What you should do: From the first line to the last, please reproduce the material exactly, skipping the pictures.

Data shown:
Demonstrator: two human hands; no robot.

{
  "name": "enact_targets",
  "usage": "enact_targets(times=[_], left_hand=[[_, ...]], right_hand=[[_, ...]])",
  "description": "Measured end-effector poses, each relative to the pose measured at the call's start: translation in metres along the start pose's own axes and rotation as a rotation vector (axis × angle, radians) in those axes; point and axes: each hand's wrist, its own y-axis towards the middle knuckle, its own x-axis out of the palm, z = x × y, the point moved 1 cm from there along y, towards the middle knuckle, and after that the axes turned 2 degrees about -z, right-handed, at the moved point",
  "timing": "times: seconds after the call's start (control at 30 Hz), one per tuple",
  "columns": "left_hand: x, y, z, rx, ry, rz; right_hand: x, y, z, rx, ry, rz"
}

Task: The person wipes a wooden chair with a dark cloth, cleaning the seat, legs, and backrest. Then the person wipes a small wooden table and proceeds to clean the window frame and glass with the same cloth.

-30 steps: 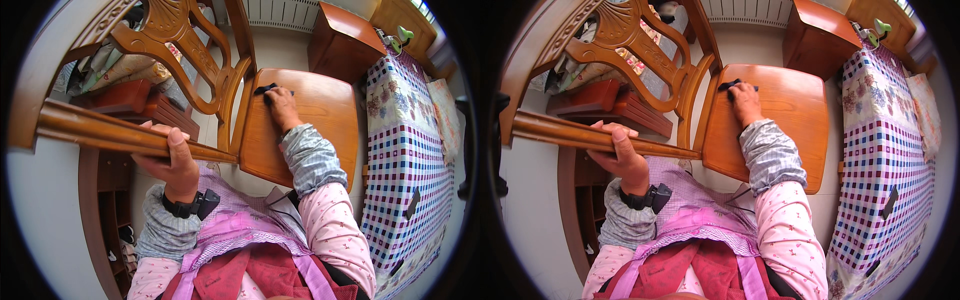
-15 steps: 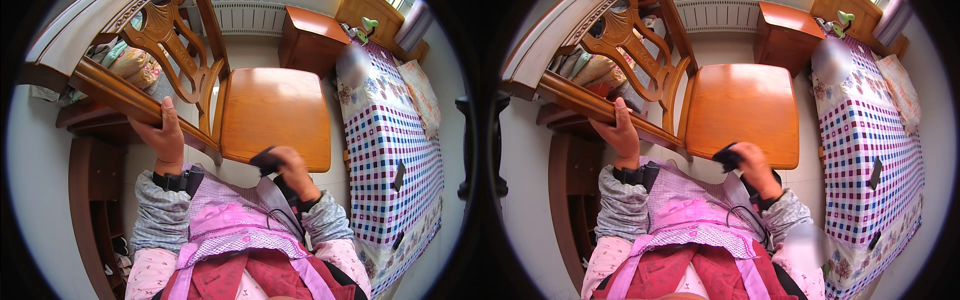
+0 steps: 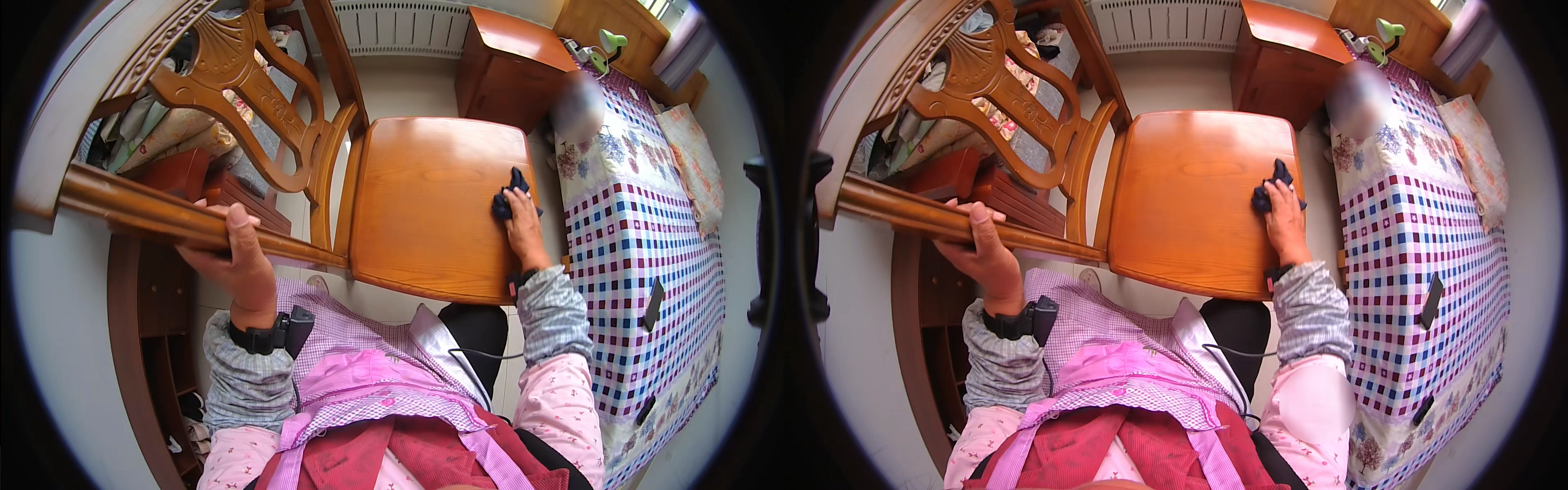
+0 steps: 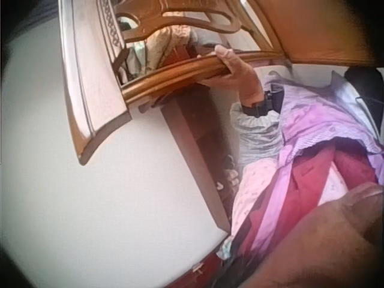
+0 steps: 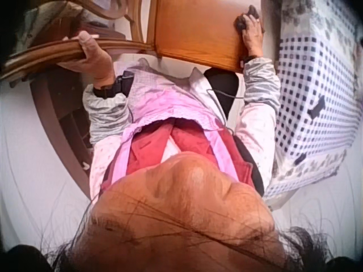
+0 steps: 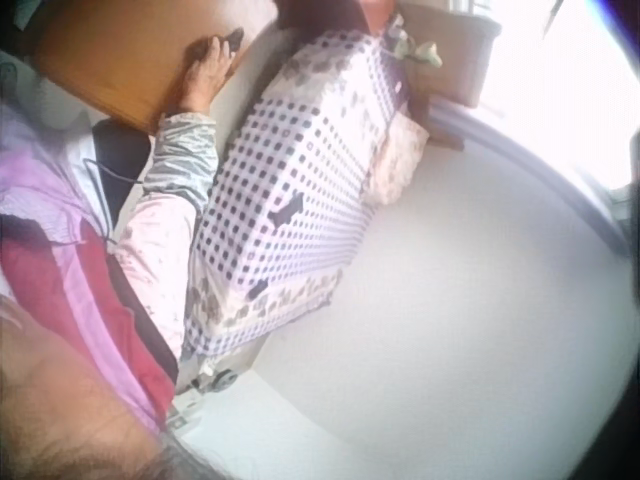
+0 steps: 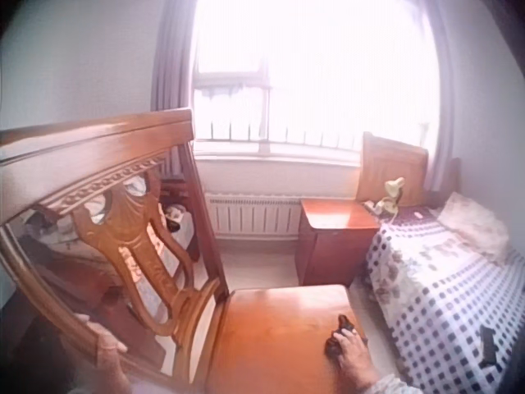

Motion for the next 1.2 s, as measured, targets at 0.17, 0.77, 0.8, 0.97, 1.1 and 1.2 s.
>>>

The answer:
Demonstrator: two human hands; no robot.

{
  "name": "enact_targets",
  "usage": "enact_targets(times=[_], left_hand=[[_, ...]], right_hand=[[_, ...]])",
  "description": "Measured end-effector poses, each relative to the pose measured at the call's start: translation in metres along the start pose's own axes and rotation as a rotation vector (axis × angle, radians) in those axes; point and axes: each hand's wrist, its own y-axis towards the middle knuckle, its own x-axis out of the palm, z = x × y, the point moved 1 cm from there along y, towards the middle knuckle, and after that the axes turned 2 degrees about -z, right-handed, at the moved point",
  "timing": "times: seconds after the call's start (control at 30 Hz), one per tuple",
  "columns": "left_hand: x, y, z, rx, ry, rz; right_hand: x, y, z, rx, ry, rz"
}

Task: The person wipes a wooden chair with a dark cloth, cleaning the seat, legs, and backrest. Then the person wipes a small wooden table and proceeds to clean the window frame and glass with the same cloth.

-30 steps: 
-15 steps: 
+0 steps: 
+0 steps: 
+0 steps: 
+0 steps: 
+0 steps: 

Motion for the next 1.2 s, as measured, targets at 0.17, 0.77, 0.8, 0.97, 1.1 and 1.2 s.
>>>

Nothing remains to be done, and the exercise is complete.